EXERCISE PROMPT:
Please print all the lines below exactly as they are written.

#### DATA PROVIDED ####

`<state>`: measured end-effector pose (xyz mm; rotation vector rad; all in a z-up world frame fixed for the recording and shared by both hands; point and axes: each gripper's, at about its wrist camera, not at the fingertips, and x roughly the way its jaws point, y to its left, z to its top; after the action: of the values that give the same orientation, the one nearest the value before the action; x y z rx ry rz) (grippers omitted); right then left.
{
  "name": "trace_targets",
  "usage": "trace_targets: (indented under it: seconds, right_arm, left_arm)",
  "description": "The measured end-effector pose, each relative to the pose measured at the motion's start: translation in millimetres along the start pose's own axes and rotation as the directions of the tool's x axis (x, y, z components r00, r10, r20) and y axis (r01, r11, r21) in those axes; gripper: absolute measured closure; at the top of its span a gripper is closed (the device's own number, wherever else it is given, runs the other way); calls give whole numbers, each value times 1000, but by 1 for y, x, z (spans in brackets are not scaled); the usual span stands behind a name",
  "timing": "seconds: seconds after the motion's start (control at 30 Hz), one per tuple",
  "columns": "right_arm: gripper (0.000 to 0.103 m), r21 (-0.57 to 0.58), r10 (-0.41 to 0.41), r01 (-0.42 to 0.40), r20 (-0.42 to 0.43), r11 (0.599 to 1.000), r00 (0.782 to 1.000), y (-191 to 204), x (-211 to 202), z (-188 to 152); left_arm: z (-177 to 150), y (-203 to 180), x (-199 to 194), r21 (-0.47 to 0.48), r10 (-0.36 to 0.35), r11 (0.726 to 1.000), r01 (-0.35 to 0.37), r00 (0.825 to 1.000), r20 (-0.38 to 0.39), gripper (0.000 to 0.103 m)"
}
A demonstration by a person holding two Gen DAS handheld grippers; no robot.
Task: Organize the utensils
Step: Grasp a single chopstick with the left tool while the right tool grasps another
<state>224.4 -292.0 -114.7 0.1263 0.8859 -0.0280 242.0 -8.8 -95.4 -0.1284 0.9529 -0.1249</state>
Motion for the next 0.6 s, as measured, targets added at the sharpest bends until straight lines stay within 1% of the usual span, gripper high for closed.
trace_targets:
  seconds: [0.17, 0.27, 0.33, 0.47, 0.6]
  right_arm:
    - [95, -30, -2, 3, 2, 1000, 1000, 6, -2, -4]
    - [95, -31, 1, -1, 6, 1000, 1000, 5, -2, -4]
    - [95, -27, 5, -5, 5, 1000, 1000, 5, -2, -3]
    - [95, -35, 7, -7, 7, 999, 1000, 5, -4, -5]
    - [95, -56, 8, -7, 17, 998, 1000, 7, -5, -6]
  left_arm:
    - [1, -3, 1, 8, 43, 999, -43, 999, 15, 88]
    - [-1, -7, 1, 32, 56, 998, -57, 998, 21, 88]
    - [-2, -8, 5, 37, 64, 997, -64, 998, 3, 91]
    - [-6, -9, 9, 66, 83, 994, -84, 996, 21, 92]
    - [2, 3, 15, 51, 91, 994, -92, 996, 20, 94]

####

YOUR RESPONSE:
`<state>`: measured end-effector pose (xyz mm; rotation vector rad; all in a z-up world frame fixed for the recording and shared by both hands; point and axes: each gripper's, at about its wrist camera, not at the fingertips, and x roughly the way its jaws point, y to its left, z to its top; after the action: of the values that give the same orientation, the one nearest the value before the action; x y z rx ry rz) (grippers omitted); right then left.
{
  "name": "trace_targets",
  "usage": "trace_targets: (indented under it: seconds, right_arm, left_arm)",
  "description": "The measured end-effector pose, each relative to the pose measured at the motion's start: translation in millimetres along the start pose's own axes and rotation as the directions of the tool's x axis (x, y, z components r00, r10, r20) and y axis (r01, r11, r21) in those axes; gripper: absolute measured closure; at the top of its span a gripper is closed (the device's own number, wherever else it is given, runs the other way); calls give whole numbers, each value times 1000, but by 1 for y, x, z (spans in brackets are not scaled); the usual span stands behind a name",
  "timing": "seconds: seconds after the motion's start (control at 30 Hz), one per tuple",
  "columns": "right_arm: gripper (0.000 to 0.103 m), r21 (-0.57 to 0.58), r10 (-0.41 to 0.41), r01 (-0.42 to 0.40), r20 (-0.42 to 0.43), r11 (0.599 to 1.000), r00 (0.782 to 1.000), y (-191 to 204), x (-211 to 202), z (-188 to 152); left_arm: z (-177 to 150), y (-203 to 180), x (-199 to 194), r21 (-0.47 to 0.48), r10 (-0.36 to 0.35), r11 (0.726 to 1.000), r01 (-0.35 to 0.37), r00 (0.825 to 1.000), r20 (-0.38 to 0.39), gripper (0.000 to 0.103 m)"
}
A demonstration by a person holding two Gen DAS handheld grippers; no robot.
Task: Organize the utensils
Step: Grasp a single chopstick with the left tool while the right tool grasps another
<state>224.4 -292.0 -114.7 0.1263 0.8859 -0.0280 242.0 -8.8 -95.4 -0.1284 0.9529 -0.1249</state>
Motion for the next 0.6 s, as measured, targets added at the sharpest bends until straight lines stay within 1% of the usual span, gripper high for closed.
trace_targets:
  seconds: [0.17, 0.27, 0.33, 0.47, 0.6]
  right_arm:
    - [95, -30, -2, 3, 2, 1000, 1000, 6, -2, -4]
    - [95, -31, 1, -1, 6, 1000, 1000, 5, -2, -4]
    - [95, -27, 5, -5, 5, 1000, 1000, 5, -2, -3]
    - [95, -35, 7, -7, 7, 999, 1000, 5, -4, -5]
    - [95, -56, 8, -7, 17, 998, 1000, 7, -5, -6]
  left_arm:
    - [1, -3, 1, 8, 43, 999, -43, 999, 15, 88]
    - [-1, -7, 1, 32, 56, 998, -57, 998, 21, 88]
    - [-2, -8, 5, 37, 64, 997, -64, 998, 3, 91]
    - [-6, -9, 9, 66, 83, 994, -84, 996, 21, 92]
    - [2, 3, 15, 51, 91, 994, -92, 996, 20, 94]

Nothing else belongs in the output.